Pittsburgh’s Jewish Association On Aging and its past and present board members have always been an integral part of our community. With foresight and imagination, they have navigated the ever-changing roads of care for the elderly. We all owe them our deepest gratitude.
Well, maybe not all, and for sure not the 37 who now remain at Weinberg Village.
I’m here at Weinberg Village as a caregiver. I chose this profession after I retired. In my tenure, I have cared for many from this community including survivors of the Shoah.
Weinberg Village is a community, a neighborhood for the 37. The folks on our floor wave and say hello as they pass by each other’s open doors. When they go to the pop-up beauty salon on the floor, they talk of this neighborhood and the neighborhoods they’ve left behind. In the hallways, they stop and chat.
Sometimes they will stand by a closed door, listening to an account of how their neighbor was taken away by the paramedics the night before. They will bide their time before he or she comes home — or until they get the news that they will not be returning.
These are folks you have known by sight or by name all of your life. They are the parents and grandparents of your friends. This, of course, is the way of Squirrel Hill. The general degrees of separation, maybe five.
The 37 have been told they have 60 days to leave, which will be by mid-December.
They will have to find a new place to be their last place before this building goes dark. Empty, the building will drift: Imagine an old-masted sailing ship, one last voyage, untethered in the waters, beholden to nothing but the memories of those who lived and passed within its decks.
Like Charles Morris and The Jewish Home for the Aged of bygone years, Weinberg Village will become a footnote in family histories.

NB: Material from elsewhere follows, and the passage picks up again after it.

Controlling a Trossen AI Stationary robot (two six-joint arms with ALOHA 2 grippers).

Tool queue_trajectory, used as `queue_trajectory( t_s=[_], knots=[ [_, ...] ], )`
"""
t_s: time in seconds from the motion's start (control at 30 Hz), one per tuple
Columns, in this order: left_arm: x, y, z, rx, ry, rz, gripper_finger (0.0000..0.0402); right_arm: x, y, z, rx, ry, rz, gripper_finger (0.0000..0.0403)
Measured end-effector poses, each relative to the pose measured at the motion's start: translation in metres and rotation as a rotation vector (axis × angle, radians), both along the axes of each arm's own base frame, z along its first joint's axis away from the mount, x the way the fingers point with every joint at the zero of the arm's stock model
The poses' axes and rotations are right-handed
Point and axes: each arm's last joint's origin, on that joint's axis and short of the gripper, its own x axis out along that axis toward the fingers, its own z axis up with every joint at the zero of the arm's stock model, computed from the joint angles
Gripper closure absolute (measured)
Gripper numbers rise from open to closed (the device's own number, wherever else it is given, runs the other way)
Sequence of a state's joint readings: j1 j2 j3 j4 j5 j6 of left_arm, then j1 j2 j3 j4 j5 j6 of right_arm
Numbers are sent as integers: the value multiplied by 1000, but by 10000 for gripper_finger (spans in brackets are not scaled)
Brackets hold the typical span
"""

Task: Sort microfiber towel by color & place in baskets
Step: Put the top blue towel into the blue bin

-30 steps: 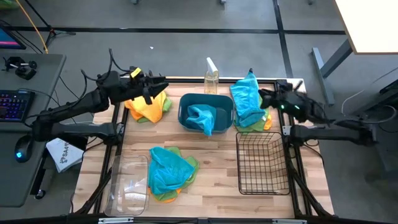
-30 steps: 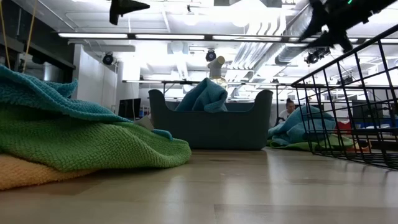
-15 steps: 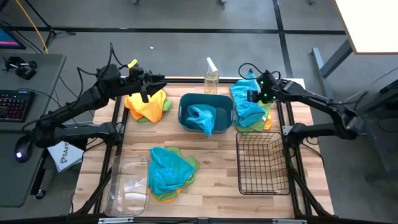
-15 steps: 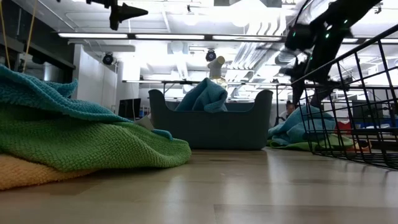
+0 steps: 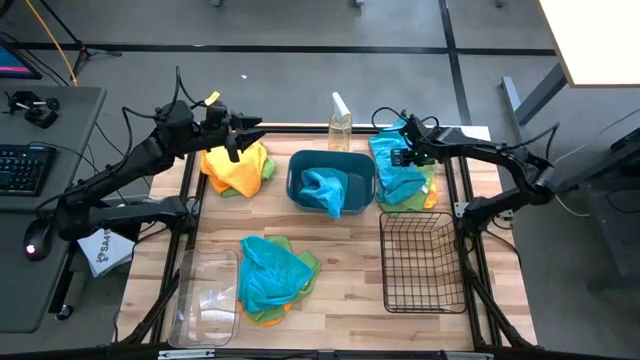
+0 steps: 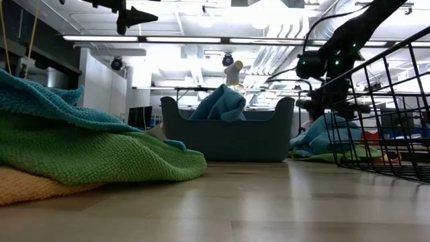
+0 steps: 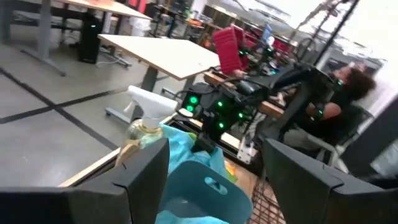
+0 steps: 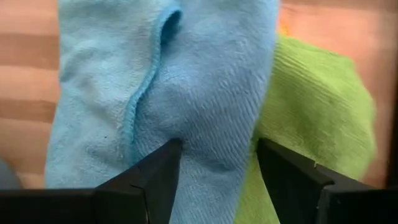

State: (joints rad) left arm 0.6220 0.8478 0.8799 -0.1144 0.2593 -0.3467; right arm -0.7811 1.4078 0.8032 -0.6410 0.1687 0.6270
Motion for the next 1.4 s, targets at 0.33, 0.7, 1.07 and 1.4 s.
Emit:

The 37 talk about the impending event during meals in the dining hall and in the elevator after the doors have closed —
as if their concerns should be kept only amongst themselves. They talk in small klatches on the couches and chairs sitting in the sun at the end of the hallways. Time once again chases them.
The family members I’ve spoken to are upset but resolved. It seems to them that this process is being done at hyper-speed, resulting in a sense of chaotic and impersonal urgency.
This is what some of the 37 are saying:
“We will have to make new friends?”
“Where will I go?”
“This is my home; you’re telling me I have to leave my home and I shouldn’t be upset!”
“I feel like I’m a victim.”
“I don’t trust anybody.”
“Where will they send me? Who will I be with?”
“My children can’t take me.”
And, “Why worry about the things you can’t change?”
The 37 have survived the pandemic.
Some became sick. Other friends in the hall passed. Those were frightening times — the fear that on any given day that the virus could stop at your door. They knew the odds if it did. The families could not visit. They were isolated. Through that time it was the wonderfully patient and brave women, the floor aides, who came in every day to give comfort and reassure, to throw a well-timed arm around a shoulder.
In the Chronicle’s Oct. 14 article, the JAA announced it was planning for an extensive and multi-faceted senior urban village on the site of Weinberg Village. But these two events — the closing of Weinberg Village in December and the redevelopment of this site — are not codependent in the immediate sense.
In the article, the Chronicle reported that: “The redevelopment plan is still in its conceptual stages”; “Funding has not been finalized for this project”; “Weinberg Village residents will be offered the opportunity to move into the new facility.” It is that quote that offends the dignity of the 37 and their families. The projected timetable, even if realized, does not favor them.
In my opinion, the JAA should have approached this process as resettlement, dealing with a particular and unique group of people with specific and pressing needs, both emotional and physical. Counseling should have been put into place weeks in advance.
I have no doubt this project will be developed with the same sense of empathetic clarity, for the betterment of seniors in our community, as it has always been done by the Jewish Federation of Greater Pittsburgh and the Jewish Association On Aging. But I feel strongly that if the 37 were told the “why” of what they are going to have to endure — that it is for the betterment of future generations — they then would have philosophically welcomed this sacrifice. They deserved that much.
It is in their reflection that in the best of moments we can see ourselves. PJC
Ted Goleman, having retired, became a caregiver. He works mostly within the Jewish community. He believes lives well lived should not be marginalized and histories not forgotten.